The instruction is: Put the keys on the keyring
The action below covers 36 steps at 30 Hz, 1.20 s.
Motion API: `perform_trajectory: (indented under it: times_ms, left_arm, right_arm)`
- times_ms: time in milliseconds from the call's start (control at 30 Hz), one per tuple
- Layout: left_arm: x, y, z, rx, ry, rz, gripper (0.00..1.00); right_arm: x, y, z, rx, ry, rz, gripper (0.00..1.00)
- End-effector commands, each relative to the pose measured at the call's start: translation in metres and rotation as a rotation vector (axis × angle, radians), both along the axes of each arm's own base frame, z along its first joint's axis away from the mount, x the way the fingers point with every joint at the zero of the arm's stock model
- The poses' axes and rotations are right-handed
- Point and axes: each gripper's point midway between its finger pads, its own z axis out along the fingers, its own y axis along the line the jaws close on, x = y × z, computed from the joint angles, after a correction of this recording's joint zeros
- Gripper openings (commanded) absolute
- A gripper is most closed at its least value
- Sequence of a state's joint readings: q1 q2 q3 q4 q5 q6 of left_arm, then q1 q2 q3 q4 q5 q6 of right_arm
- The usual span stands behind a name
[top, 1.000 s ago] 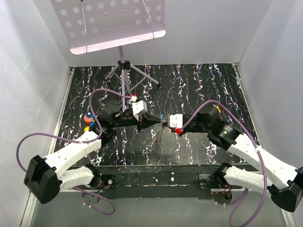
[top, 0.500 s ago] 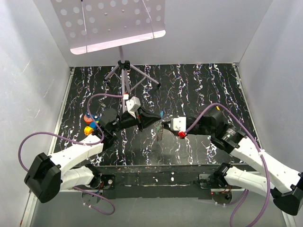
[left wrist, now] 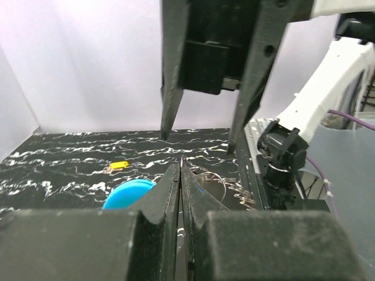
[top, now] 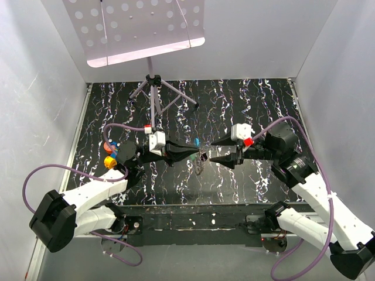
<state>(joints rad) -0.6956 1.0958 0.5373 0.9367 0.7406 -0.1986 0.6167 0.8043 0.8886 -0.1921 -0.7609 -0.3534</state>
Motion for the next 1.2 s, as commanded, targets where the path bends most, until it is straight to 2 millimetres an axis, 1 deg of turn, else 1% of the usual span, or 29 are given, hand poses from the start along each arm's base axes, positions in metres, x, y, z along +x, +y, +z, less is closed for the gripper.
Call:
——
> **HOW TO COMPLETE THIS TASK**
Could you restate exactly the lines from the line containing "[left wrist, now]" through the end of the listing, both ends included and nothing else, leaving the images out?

> **OUTPUT FOR THIS TASK**
[left wrist, now] 
[top, now] 
<state>(joints rad) -0.6956 1.0958 0.5373 0.9367 0.7406 -0.1986 0.6167 0.8043 0.8886 -0.1921 -0.7609 -0.3534</state>
Motion for the next 1.2 s, as commanded, targets where the path bends most, until it is straight to 2 millimetres an axis, 1 deg of turn, else 1% of the usual span, or 29 are given, hand poses from the start along each arm's base axes, positions in metres, x, y, z along +x, +y, +z, less is closed for the gripper.
Call:

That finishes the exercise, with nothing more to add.